**WHAT TO WORK ON**
Make a verbatim copy of all the records.

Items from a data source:
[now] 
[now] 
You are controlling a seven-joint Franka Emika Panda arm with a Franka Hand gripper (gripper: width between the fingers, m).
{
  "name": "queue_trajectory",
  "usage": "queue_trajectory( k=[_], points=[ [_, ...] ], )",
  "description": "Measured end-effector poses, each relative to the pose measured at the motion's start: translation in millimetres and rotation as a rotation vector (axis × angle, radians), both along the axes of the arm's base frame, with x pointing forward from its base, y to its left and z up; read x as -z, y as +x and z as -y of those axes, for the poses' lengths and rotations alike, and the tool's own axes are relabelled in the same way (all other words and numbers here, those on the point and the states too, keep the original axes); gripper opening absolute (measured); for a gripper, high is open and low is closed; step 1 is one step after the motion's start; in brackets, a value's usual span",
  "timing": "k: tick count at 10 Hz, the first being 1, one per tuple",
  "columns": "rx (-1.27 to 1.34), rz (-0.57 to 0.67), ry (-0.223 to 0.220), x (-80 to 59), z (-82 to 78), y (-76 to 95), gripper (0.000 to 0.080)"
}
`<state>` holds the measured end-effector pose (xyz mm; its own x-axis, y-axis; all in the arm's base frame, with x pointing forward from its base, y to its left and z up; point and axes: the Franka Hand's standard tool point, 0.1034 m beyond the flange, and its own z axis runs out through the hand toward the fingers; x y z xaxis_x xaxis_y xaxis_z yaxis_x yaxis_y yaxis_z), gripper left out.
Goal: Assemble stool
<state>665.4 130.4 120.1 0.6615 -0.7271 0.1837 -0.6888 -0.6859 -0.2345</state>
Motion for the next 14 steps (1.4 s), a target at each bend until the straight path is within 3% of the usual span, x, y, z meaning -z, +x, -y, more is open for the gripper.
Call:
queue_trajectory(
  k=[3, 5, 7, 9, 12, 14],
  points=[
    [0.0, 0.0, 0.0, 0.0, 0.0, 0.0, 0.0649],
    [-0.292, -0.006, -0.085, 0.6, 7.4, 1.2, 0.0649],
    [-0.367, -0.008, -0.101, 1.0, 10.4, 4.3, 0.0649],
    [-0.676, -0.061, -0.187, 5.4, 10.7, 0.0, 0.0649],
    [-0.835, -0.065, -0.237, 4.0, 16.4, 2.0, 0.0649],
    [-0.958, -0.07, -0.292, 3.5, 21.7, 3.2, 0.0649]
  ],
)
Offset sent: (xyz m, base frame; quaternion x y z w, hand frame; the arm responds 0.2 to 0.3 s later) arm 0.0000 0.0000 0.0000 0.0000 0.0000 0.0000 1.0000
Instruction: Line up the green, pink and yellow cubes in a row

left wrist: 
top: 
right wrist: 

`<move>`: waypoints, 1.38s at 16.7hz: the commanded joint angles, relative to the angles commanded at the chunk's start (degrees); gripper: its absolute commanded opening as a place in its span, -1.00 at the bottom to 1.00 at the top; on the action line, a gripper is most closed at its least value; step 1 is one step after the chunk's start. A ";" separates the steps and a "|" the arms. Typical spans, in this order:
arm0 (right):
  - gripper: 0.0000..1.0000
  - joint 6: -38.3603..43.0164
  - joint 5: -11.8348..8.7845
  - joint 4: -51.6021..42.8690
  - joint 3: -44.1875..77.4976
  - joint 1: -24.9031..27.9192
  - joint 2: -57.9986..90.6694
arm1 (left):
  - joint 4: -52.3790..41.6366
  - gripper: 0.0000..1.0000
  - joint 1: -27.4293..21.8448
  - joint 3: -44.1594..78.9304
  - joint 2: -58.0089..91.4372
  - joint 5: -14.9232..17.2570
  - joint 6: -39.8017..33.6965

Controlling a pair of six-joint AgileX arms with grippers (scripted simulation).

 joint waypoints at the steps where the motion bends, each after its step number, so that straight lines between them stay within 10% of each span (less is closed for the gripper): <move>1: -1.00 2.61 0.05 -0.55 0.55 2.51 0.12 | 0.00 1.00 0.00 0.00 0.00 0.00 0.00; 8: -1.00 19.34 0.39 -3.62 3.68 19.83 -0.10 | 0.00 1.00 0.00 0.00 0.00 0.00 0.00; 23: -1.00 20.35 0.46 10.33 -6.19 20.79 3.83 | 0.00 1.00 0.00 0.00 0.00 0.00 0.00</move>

**EXERCISE RESPONSE**
[now] 
[now] 
You are controlling a seven-joint Franka Emika Panda arm with a Franka Hand gripper (gripper: width between the fingers, m).
{
  "name": "queue_trajectory",
  "usage": "queue_trajectory( k=[_], points=[ [_, ...] ], )",
  "description": "Measured end-effector poses, each relative to the pose measured at the motion's start: translation in millimetres and rotation as a rotation vector (axis × angle, radians), both along the axes of the arm's base frame, with x pointing forward from its base, y to its left and z up; read x as -z, y as +x and z as -y of those axes, for the poses' lengths and rotations alike, and the tool's own axes are relabelled in the same way (all other words and numbers here, those on the point and the states too, keep the original axes); gripper opening absolute (measured); for a gripper, high is open and low is closed; step 1 is one step after the motion's start; in brackets, a value's usual span",
  "timing": "k: tick count at 10 Hz, the first being 1, one per tuple",
  "columns": "rx (-1.27 to 1.34), rz (-0.57 to 0.67), ry (-0.223 to 0.220), x (-80 to 59), z (-82 to 78), y (-76 to 95), gripper (0.000 to 0.080)"
}
`<state>` holds the measured end-effector pose (xyz mm; its own x-axis, y-axis; all in the arm's base frame, with x pointing forward from its base, y to its left and z up; point and axes: the Franka Hand's standard tool point, 0.1034 m beyond the flange, and its own z axis runs out through the hand toward the fingers; x y z xaxis_x xaxis_y xaxis_z yaxis_x yaxis_y yaxis_z), gripper left out.
Goal: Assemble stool
<state>665.4 130.4 120.1 0.6615 -0.7271 0.1837 -0.6888 -0.6859 -0.2345</state>
Motion for the next 14 steps (1.4 s), a target at each bend until the straight path is within 3% of the usual span, x, y, z meaning -z, +x, -y, more is open for the gripper.
Call:
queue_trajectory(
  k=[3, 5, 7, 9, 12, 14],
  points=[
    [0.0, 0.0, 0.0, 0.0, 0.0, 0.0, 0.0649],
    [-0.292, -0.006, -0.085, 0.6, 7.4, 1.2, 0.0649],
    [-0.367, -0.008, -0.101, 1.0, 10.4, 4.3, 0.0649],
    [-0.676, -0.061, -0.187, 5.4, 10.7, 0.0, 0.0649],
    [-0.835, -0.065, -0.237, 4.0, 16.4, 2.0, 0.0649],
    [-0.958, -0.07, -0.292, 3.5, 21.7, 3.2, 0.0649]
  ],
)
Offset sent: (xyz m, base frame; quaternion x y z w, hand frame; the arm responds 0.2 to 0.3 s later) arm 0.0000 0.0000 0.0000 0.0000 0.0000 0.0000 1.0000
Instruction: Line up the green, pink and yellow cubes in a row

left wrist: 
top: 
right wrist: 

`<move>`: waypoints, 1.38s at 16.7hz: the commanded joint angles, relative to the angles commanded at the chunk's start (degrees); gripper: its absolute commanded opening as a place in its span, -1.00 at the bottom to 1.00 at the top; on the action line, a gripper is most closed at its least value; step 1 is one step after the chunk's start. A ";" separates the steps and a "|" the arms. Typical spans, in this order:
arm0 (right):
  - gripper: 0.0000..1.0000
  - joint 6: -38.3603..43.0164
  - joint 5: -11.8348..8.7845
  - joint 4: -51.6021..42.8690
  - joint 3: -44.1875..77.4976
  - joint 1: -24.9031..27.9192
  - joint 2: -57.9986..90.6694
arm1 (left):
  - joint 4: -52.3790..41.6366
  - gripper: 0.0000..1.0000
  - joint 1: -27.4293..21.8448
  - joint 3: -44.1594..78.9304
  - joint 2: -58.0089..91.4372
  - joint 5: -14.9232..17.2570
  - joint 6: -39.8017..33.6965

Controlling a pair of six-joint AgileX arms with grippers (scripted simulation).

 joint waypoints at the steps where the motion bends, each after its step number, so that straight lines between them stay within 10% of each span (less is closed for the gripper): <move>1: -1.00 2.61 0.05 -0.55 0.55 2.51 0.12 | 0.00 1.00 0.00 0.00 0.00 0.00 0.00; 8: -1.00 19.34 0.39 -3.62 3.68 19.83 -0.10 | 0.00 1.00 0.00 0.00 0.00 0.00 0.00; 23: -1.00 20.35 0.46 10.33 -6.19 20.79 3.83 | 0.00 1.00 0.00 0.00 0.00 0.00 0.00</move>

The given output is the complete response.